• [Problem to work on] Take every line of the material below that includes the string "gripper" and copy it out.
=== Section Start ===
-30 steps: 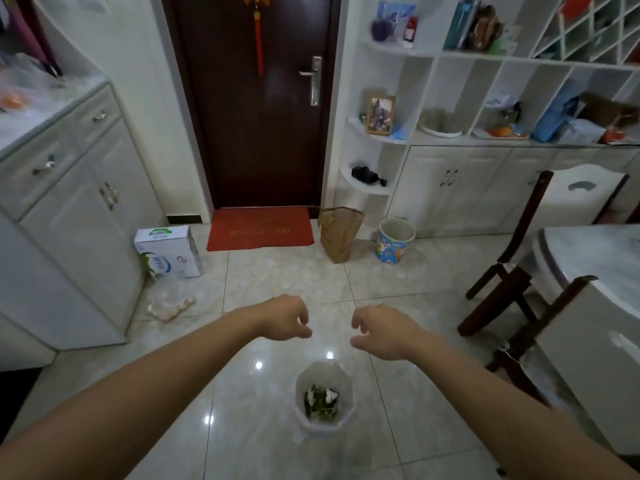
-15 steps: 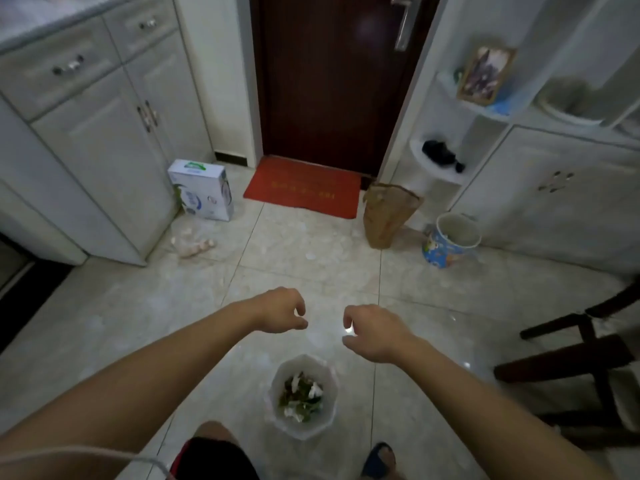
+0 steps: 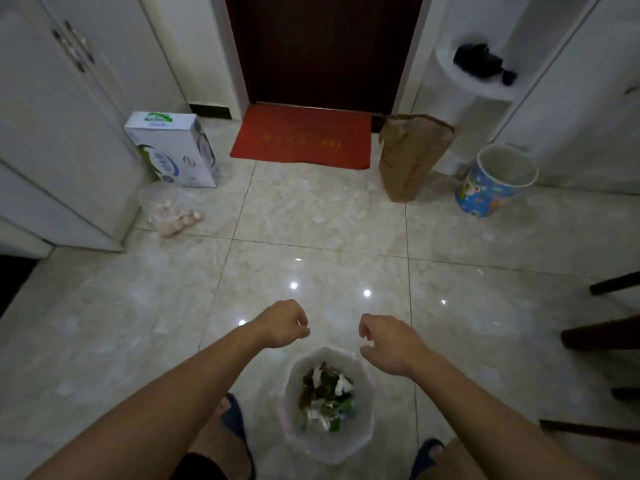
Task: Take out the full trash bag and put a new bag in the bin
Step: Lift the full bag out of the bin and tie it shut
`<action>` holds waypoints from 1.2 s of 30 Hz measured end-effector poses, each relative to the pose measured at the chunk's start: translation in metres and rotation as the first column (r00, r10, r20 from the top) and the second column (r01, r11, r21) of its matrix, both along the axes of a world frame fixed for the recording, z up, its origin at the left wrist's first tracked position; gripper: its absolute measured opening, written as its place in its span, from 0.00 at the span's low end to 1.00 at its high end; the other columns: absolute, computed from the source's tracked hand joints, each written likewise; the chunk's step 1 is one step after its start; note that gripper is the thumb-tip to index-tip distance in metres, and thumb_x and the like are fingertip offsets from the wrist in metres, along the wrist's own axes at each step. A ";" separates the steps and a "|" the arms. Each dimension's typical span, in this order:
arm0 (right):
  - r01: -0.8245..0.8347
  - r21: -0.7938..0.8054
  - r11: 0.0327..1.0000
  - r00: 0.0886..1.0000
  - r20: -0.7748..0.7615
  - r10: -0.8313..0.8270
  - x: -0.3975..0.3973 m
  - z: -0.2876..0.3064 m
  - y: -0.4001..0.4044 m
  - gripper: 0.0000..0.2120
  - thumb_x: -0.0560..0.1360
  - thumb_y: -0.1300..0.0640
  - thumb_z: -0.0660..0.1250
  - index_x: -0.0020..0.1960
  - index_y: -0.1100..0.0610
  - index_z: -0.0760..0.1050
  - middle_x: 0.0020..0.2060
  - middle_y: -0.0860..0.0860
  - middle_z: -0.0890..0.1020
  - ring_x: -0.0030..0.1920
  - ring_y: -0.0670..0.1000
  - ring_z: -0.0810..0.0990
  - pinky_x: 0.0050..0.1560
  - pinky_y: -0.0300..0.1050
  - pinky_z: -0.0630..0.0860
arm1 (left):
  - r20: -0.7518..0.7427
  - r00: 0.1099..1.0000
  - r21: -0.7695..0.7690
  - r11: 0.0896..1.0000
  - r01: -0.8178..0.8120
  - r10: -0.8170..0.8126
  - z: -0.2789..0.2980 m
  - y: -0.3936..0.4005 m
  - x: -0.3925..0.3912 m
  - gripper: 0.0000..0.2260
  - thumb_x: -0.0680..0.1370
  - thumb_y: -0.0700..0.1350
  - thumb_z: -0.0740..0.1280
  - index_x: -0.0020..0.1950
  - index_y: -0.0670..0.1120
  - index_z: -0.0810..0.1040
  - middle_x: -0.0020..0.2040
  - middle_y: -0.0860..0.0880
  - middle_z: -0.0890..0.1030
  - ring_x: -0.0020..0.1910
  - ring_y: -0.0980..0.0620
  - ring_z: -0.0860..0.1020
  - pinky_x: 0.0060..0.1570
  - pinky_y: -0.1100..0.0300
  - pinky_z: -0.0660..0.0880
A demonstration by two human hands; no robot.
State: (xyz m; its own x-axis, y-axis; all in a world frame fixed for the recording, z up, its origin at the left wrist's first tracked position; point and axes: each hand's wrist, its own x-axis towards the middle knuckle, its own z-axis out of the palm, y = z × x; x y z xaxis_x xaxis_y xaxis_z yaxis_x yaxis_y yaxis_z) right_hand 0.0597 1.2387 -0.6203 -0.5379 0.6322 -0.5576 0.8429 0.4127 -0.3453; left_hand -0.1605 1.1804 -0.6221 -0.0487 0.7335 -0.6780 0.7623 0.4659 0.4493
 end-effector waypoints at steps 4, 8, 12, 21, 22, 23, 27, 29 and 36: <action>-0.014 -0.020 1.000 1.000 0.014 0.014 0.000 -0.084 0.002 0.13 0.75 0.52 0.66 0.58 0.51 0.72 0.56 0.50 0.78 0.53 0.51 0.77 0.51 0.44 0.76 | 0.032 0.997 -0.029 0.998 -0.064 0.065 -0.084 -0.006 -0.014 0.16 0.78 0.47 0.68 0.62 0.39 0.80 0.61 0.43 0.81 0.53 0.50 0.80 0.51 0.62 0.74; -0.018 0.013 1.000 0.999 0.037 0.017 0.013 -0.154 0.003 0.17 0.75 0.52 0.66 0.62 0.51 0.70 0.59 0.51 0.78 0.54 0.52 0.77 0.52 0.46 0.77 | -0.045 0.991 -0.052 0.991 -0.126 0.124 -0.157 -0.013 -0.024 0.11 0.78 0.49 0.68 0.52 0.41 0.81 0.50 0.43 0.80 0.47 0.49 0.78 0.50 0.58 0.74; -0.002 0.041 0.999 0.999 0.038 0.000 0.028 -0.199 -0.008 0.21 0.78 0.47 0.64 0.68 0.51 0.66 0.62 0.52 0.77 0.56 0.54 0.78 0.49 0.46 0.75 | -0.032 0.989 -0.097 0.985 -0.145 0.143 -0.202 -0.022 -0.014 0.08 0.78 0.49 0.68 0.47 0.44 0.79 0.43 0.45 0.76 0.40 0.48 0.75 0.41 0.58 0.73; 0.167 0.052 0.985 0.983 0.064 -0.170 0.050 -0.222 -0.066 0.27 0.76 0.52 0.68 0.72 0.56 0.65 0.67 0.57 0.74 0.64 0.58 0.75 0.58 0.48 0.74 | 0.112 0.870 -0.141 0.874 -0.464 0.480 -0.230 -0.090 0.006 0.21 0.80 0.51 0.65 0.68 0.40 0.68 0.67 0.40 0.71 0.61 0.42 0.73 0.51 0.50 0.76; 0.178 0.053 0.983 0.981 0.070 -0.182 0.052 -0.224 -0.073 0.26 0.76 0.52 0.68 0.71 0.57 0.66 0.67 0.57 0.75 0.63 0.58 0.75 0.57 0.48 0.74 | 0.129 0.838 -0.153 0.846 -0.512 0.530 -0.232 -0.099 0.008 0.23 0.80 0.51 0.64 0.71 0.40 0.66 0.70 0.40 0.69 0.66 0.40 0.71 0.55 0.48 0.75; 0.190 0.054 0.980 0.978 0.074 -0.194 0.053 -0.227 -0.079 0.26 0.76 0.53 0.67 0.71 0.57 0.66 0.66 0.57 0.75 0.63 0.58 0.75 0.57 0.47 0.74 | 0.148 0.800 -0.164 0.812 -0.560 0.582 -0.234 -0.107 0.010 0.25 0.81 0.51 0.63 0.73 0.40 0.64 0.73 0.39 0.66 0.69 0.39 0.69 0.59 0.46 0.74; 0.226 0.109 0.968 0.970 0.068 -0.234 0.056 -0.241 -0.094 0.23 0.76 0.54 0.66 0.69 0.57 0.68 0.65 0.57 0.75 0.63 0.57 0.75 0.60 0.48 0.74 | 0.222 0.655 -0.250 0.691 -0.678 0.722 -0.251 -0.134 0.014 0.28 0.81 0.55 0.61 0.76 0.41 0.61 0.76 0.39 0.62 0.70 0.36 0.67 0.64 0.42 0.71; 0.246 0.151 0.957 0.966 0.048 -0.256 0.056 -0.247 -0.093 0.21 0.76 0.54 0.66 0.67 0.57 0.68 0.63 0.57 0.75 0.60 0.58 0.76 0.57 0.48 0.74 | 0.290 0.537 -0.314 0.609 -0.729 0.792 -0.264 -0.143 0.013 0.29 0.81 0.56 0.60 0.76 0.41 0.61 0.74 0.37 0.64 0.67 0.34 0.70 0.64 0.41 0.72; 0.274 0.181 0.945 0.956 0.059 -0.289 0.062 -0.268 -0.093 0.13 0.77 0.55 0.65 0.60 0.58 0.71 0.58 0.57 0.77 0.56 0.58 0.78 0.50 0.47 0.73 | 0.359 0.316 -0.435 0.457 -0.776 0.878 -0.302 -0.154 0.007 0.26 0.81 0.58 0.58 0.67 0.37 0.70 0.59 0.36 0.78 0.52 0.38 0.79 0.47 0.46 0.77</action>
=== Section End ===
• [Written response]
`<action>` holds waypoints from 1.2 s of 30 Hz measured end-effector poses, each relative to the pose measured at the chunk's start: translation in metres and rotation as the first column (r00, r10, r20 from the top) and the second column (r01, r11, r21) of its matrix, both along the axes of a world frame fixed for the recording, z up, its origin at the left wrist's first tracked position; gripper: its absolute measured opening, written as its place in its span, from 0.00 at the span's low end to 1.00 at its high end; the other columns: absolute, computed from the source's tracked hand joints, each written likewise; the chunk's step 1 is one step after its start; note that gripper is the thumb-tip to index-tip distance in metres, and thumb_x and the like are fingertip offsets from the wrist in metres, along the wrist's own axes at each step. A ";" separates the steps and a "|" the arms. Each dimension's typical span, in this order:
  - gripper: 0.0000..0.2120
  - gripper: 0.0000..0.2260

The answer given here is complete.